BBM Murah Hanya Dengan Khilafah
Sistem Kapitalisme Demokrasi telah terbukti gagal dalam menjamin kesejahteraan bagi rakyat. Karena sistem ini hanya berorientasi pada keuntungan materi sebesar-besarnya. Sehingga wajar jika pemerintah lebih berpihak pada kepentingan asing yang memiliki modal besar, dan tidak lagi mempedulikan kepentingan rakyat. Akhirnya, BBM yang seharusnya dikuasai oleh negara dan digunakan untuk kepentingan rakyat, justru diserahkan kepada perusahaan asing, dan dijual dengan harga yang tinggi kepada rakyat. Jadi, kenaikan harga BBM yang saat ini terjadi, tidak bisa dilepaskan dari pengaruh sistem Kapitalisme Demokrasi.

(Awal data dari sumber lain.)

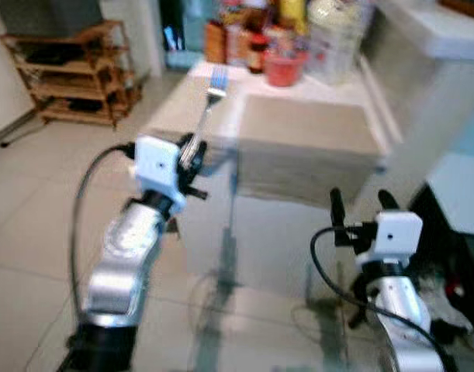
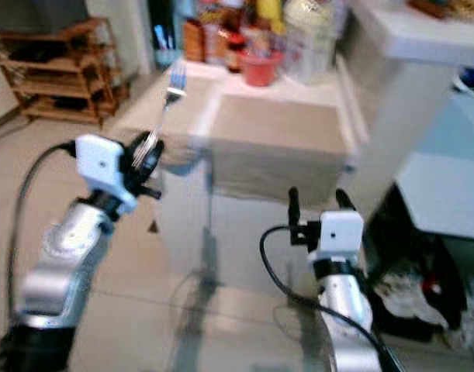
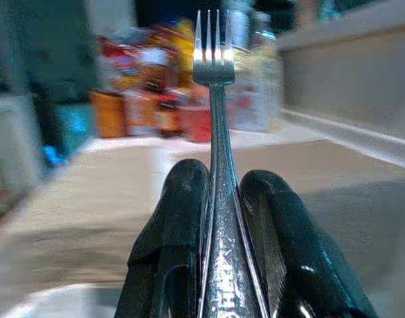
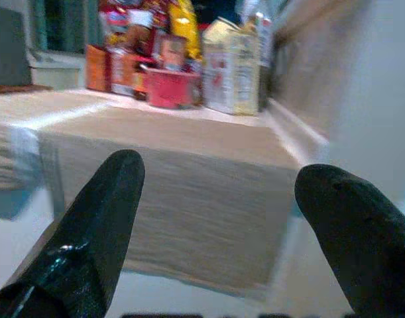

Agar sumber daya alam benar-benar bisa menyejahterakan rakyat, maka pengelolaannya haruslah dikembalikan kepada negara, dan bukan diserahkan kepada swasta atau asing. Jika migas dikelola sendiri oleh negara, maka hasilnya akan mampu dinikmati oleh rakyat. Pengelolaan sumber daya alam oleh negara ini membutuhkan suatu sistem yang mampu mengatur, sehingga pendistribusiannya benar-benar adil dan tepat sasaran kepada rakyat. Namun, sistem tersebut pastinya bukanlah sistem yang berasal dari manusia. Karena jika sistem itu berasal dari manusia tentu akan memiliki tendensi pada kepentingan pihak tertentu yang merumuskan sistem. Maka, satu-satunya sistem yang menjamin keadilan bagi seluruh manusia adalah sistem yang berasal dari Pencipta manusia. Itulah sistem Syariah Islam yang hanya akan sempurna penerapannya jika didukung dengan adanya negara yang menerapkan, yaitu Khilafah Islamiyah.
Sistem Khilafah sudah pernah diterapkan dan bertahan selama kurang lebih 13 abad (1300 tahun). Saat itu, Khilafah mampu menjadi satu-satunya peradaban gemilang yang menguasai hampir 2/3 dunia, ketika Eropa sedang terpuruk dalam abad kegelapannya. Sistem ini juga telah terbukti mampu memberikan keadilan dan kesejahteraan bagi seluruh rakyat yang hidup di dalamnya, yang terdiri dari berbagai macam golongan maupun agama. Dalam Khilafah, sumber daya alam merupakan milik umum sehingga tidak boleh dimiliki oleh individu atau pihak swasta. Kepemilikannya harus dikembalikan kepada negara dan hasil pengelolaannya diserahkan sepenuhnya untuk kepentingan rakyat. Sebagaimana disampaikan oleh Rasulullah SAW. dalam sebuah hadits berikut.
“Manusia berserikat dalam tiga hal: padang rumput, air, dan api.” (HR. Ahmad dan Abu Dawud)
Inilah sistem Khilafah, sistem ideal yang layak dipertimbangkan untuk dijadikan sistem alternatif pengganti sistem Kapitalisme Demokrasi yang telah terbukti kerusakannya. Dengan sistem Khilafah inilah, rakyat akan dicukupi kebutuhannya oleh negara. Sehingga rakyat bisa memperoleh BBM dengan harga yang murah bahkan gratis. Insyaallah.